* **What you should do**:
Return only the stretch of the material below that begins with the line containing "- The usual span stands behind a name" and ends with the line containing "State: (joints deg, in", exactly; both of those lines belong to it.

* **Dataset content**:

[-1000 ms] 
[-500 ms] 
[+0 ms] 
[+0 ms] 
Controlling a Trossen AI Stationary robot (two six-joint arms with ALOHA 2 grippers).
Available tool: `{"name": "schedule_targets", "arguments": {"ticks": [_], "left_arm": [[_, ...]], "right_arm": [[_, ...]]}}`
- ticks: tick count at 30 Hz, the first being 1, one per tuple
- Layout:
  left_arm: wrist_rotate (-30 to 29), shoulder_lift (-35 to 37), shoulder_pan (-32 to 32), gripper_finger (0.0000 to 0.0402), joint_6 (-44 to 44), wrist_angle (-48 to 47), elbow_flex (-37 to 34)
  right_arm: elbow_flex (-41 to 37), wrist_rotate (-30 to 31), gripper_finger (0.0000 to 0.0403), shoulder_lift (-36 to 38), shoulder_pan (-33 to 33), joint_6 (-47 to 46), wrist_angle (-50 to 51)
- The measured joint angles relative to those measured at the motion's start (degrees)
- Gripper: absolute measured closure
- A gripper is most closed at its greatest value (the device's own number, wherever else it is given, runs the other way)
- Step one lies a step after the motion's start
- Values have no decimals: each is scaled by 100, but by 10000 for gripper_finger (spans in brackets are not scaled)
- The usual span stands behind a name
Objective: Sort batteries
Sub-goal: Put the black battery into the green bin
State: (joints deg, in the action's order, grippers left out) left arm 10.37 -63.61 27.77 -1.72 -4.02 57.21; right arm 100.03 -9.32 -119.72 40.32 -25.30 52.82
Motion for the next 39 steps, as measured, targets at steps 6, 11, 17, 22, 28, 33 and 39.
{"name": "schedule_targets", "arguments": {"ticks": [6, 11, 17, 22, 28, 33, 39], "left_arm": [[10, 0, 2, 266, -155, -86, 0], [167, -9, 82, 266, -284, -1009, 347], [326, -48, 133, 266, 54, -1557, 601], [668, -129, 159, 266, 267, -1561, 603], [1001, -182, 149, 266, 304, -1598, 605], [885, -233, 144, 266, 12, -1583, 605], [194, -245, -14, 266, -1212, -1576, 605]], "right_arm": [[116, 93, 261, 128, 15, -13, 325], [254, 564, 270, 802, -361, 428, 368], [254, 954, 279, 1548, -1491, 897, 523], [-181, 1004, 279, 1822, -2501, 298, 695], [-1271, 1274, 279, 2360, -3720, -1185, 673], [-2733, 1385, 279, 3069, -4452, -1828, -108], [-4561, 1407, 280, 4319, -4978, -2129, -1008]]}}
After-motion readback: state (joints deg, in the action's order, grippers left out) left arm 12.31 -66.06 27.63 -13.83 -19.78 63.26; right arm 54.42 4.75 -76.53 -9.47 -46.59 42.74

* **Solution to this task**:
- The usual span stands behind a name
Objective: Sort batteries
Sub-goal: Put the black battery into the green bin
State: (joints deg, in the action's order, grippers left out) left arm 10.37 -63.61 27.77 -1.72 -4.02 57.21; right arm 100.03 -9.32 -119.72 40.32 -25.30 52.82

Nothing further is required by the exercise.